Wide receivers must possess a combination of speed, agility, and hands to excel in their role. They must be able to quickly accelerate off the line of scrimmage, create separation from defenders, and make contested catches in traffic. Additionally, route-running is a critical skill for wide receivers, as they must effectively navigate the field and find open space to receive passes.

=== Player roles ===
Wide receivers are typically categorized into different roles based on their skill sets and playing styles. These roles include:

- Split end: Also known as "X receiver," the split end lines up on the line of scrimmage on the opposite side of the tight end. They are often the primary deep threat in the offense, using their speed to stretch the field vertically.
- Flanker: The flanker, or "Z receiver," lines up off the line of scrimmage, usually on the same side as the tight end. They are versatile players who can excel in various routes, including short and intermediate passes.

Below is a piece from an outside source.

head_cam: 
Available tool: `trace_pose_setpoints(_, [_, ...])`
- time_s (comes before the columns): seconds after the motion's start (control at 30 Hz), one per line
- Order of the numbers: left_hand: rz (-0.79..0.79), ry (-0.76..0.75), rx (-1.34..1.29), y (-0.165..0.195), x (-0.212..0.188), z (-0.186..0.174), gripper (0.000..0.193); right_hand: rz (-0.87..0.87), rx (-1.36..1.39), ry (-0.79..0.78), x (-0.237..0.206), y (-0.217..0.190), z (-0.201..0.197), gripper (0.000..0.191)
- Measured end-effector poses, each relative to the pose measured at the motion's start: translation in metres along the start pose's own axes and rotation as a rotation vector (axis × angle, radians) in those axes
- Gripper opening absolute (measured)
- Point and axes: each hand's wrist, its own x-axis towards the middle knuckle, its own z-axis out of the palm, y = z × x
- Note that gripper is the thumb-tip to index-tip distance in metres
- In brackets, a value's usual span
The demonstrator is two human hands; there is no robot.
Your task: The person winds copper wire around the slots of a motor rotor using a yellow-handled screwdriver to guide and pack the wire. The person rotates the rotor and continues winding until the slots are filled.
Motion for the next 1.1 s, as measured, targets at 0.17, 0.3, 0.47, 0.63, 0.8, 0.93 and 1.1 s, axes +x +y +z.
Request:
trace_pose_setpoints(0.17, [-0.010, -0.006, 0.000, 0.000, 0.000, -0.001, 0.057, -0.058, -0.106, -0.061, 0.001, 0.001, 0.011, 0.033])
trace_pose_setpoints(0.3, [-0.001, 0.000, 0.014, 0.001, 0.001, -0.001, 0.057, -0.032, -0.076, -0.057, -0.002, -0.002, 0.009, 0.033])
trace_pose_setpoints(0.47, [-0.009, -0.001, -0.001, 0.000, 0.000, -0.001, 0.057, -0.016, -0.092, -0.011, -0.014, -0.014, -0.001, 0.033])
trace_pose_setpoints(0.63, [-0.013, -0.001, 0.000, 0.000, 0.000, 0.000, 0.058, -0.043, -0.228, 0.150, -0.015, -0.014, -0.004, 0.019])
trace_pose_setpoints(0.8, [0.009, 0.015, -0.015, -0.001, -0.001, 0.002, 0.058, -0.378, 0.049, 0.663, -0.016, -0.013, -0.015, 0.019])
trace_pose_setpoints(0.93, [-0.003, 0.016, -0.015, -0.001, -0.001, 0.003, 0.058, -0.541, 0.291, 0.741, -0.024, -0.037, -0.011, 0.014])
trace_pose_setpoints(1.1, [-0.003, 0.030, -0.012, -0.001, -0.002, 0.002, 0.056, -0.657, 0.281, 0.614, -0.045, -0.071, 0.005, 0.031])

- Slot receiver: Slot receivers line up between the offensive line and the split end or flanker. They are often smaller and quicker than outside receivers, making them elusive targets in the passing game. Slot receivers are frequently targeted on short routes and are valuable in getting first downs.
- Blocking receiver: While catching passes is the primary responsibility of wide receivers, some are also proficient blockers. Blocking receivers excel at engaging defenders and creating running lanes for ball carriers. Their blocking prowess is especially valuable on running plays and screen passes.

=== Strategies ===
Wide receivers are involved in various offensive strategies designed to exploit mismatches and create scoring opportunities. Some common strategies include:

- Route combinations: Offensive coordinators design plays with multiple receivers running complementary routes to confuse defenses and create openings in coverage. These route combinations often involve receivers running short, intermediate, and deep routes to attack different areas of the field simultaneously.

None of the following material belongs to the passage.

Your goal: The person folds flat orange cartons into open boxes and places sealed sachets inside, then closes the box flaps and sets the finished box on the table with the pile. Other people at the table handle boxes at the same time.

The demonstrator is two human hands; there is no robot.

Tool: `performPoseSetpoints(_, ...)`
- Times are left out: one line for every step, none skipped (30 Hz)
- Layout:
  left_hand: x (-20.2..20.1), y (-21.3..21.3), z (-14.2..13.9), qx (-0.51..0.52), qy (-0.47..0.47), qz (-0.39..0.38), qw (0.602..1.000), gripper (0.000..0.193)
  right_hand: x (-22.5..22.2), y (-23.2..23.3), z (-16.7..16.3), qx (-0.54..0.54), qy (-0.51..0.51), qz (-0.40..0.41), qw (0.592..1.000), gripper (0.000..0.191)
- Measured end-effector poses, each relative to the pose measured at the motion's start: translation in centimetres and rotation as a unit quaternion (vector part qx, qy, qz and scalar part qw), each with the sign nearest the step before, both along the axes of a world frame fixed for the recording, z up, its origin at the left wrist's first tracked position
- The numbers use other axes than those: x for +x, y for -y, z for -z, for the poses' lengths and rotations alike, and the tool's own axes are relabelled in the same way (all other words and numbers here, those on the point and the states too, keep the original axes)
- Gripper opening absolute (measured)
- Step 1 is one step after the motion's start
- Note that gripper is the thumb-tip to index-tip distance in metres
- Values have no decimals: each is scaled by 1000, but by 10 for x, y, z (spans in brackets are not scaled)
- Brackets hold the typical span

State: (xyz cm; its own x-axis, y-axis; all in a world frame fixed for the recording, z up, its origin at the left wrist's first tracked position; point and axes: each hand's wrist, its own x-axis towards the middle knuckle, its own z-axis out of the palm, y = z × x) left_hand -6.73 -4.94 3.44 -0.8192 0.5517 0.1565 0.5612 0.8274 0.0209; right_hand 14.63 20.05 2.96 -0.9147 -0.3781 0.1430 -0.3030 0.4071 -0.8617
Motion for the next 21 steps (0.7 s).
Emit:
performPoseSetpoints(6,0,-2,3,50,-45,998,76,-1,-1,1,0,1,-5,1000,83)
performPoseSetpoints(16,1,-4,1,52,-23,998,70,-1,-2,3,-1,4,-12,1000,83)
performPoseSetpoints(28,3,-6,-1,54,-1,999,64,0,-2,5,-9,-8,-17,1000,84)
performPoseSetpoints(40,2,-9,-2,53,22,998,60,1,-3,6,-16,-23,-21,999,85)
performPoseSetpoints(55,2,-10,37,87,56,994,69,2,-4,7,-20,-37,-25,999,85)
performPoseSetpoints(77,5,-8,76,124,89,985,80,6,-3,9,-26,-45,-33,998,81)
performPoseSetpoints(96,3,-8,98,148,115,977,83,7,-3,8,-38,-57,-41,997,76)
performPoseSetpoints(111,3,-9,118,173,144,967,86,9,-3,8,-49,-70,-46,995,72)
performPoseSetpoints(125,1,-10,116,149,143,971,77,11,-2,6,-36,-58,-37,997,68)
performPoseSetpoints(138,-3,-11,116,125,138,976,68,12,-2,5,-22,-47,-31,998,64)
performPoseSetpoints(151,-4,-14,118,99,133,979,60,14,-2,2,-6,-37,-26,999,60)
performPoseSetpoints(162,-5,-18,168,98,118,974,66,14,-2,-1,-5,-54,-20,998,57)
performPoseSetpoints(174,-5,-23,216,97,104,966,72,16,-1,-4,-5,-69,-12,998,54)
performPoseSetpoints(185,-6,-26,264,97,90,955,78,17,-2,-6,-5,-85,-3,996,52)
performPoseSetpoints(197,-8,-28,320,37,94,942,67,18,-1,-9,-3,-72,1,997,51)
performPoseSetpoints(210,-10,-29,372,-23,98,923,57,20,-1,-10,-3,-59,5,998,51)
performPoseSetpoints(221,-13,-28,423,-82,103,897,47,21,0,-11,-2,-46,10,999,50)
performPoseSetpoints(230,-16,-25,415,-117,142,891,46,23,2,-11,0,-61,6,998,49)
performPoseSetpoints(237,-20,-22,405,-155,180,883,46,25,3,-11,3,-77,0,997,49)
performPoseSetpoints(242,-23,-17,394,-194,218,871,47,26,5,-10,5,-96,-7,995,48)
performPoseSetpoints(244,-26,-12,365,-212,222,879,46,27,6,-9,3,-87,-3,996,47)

- Screen passes: Screen passes involve the quarterback quickly delivering the ball to a receiver behind the line of scrimmage, with blockers in front of them. Wide receivers must use their agility and vision to navigate through traffic and pick up yardage after the catch.

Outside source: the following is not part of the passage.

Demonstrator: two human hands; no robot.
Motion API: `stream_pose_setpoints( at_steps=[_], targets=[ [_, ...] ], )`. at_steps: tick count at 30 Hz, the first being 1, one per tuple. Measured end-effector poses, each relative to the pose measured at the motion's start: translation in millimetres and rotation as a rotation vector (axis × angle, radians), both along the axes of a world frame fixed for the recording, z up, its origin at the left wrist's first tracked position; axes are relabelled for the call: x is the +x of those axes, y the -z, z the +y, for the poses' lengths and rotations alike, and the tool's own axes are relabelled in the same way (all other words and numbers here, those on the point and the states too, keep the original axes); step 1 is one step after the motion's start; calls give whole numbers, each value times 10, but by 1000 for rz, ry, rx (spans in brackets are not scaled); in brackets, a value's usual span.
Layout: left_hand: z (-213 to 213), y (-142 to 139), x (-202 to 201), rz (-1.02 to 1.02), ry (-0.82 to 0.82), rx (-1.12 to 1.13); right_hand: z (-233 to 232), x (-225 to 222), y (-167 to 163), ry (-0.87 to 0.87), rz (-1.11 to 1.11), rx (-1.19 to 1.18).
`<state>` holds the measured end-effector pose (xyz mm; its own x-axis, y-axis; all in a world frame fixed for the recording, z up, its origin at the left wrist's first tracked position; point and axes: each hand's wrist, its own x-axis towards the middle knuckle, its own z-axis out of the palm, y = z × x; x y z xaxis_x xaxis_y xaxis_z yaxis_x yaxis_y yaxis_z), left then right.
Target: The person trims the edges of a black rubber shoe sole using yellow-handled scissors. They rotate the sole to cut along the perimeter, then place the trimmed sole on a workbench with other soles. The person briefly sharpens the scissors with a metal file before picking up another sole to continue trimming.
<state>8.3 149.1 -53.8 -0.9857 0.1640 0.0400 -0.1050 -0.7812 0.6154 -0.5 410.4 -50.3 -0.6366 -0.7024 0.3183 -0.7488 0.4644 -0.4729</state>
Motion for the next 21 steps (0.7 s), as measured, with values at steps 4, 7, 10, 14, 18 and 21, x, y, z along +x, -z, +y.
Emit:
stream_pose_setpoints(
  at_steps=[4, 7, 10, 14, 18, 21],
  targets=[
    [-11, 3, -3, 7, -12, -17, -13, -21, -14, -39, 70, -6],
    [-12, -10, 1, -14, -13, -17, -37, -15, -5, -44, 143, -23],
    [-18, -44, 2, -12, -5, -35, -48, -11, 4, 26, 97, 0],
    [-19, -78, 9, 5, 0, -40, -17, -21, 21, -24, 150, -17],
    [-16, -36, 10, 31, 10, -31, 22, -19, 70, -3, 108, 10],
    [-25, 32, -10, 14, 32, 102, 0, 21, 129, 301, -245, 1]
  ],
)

- Play-action: Play-action plays involve the quarterback faking a handoff to a running back before throwing the ball downfield. Wide receivers play a crucial role in selling the play-fake by running convincing routes and drawing defenders away from the intended target.
- Red zone targets: In the red zone, the area inside the opponent's 20-yard line, wide receivers become prime targets for scoring touchdowns. Their ability to win contested catches and find openings in the defense is invaluable in tight spaces near the end zone.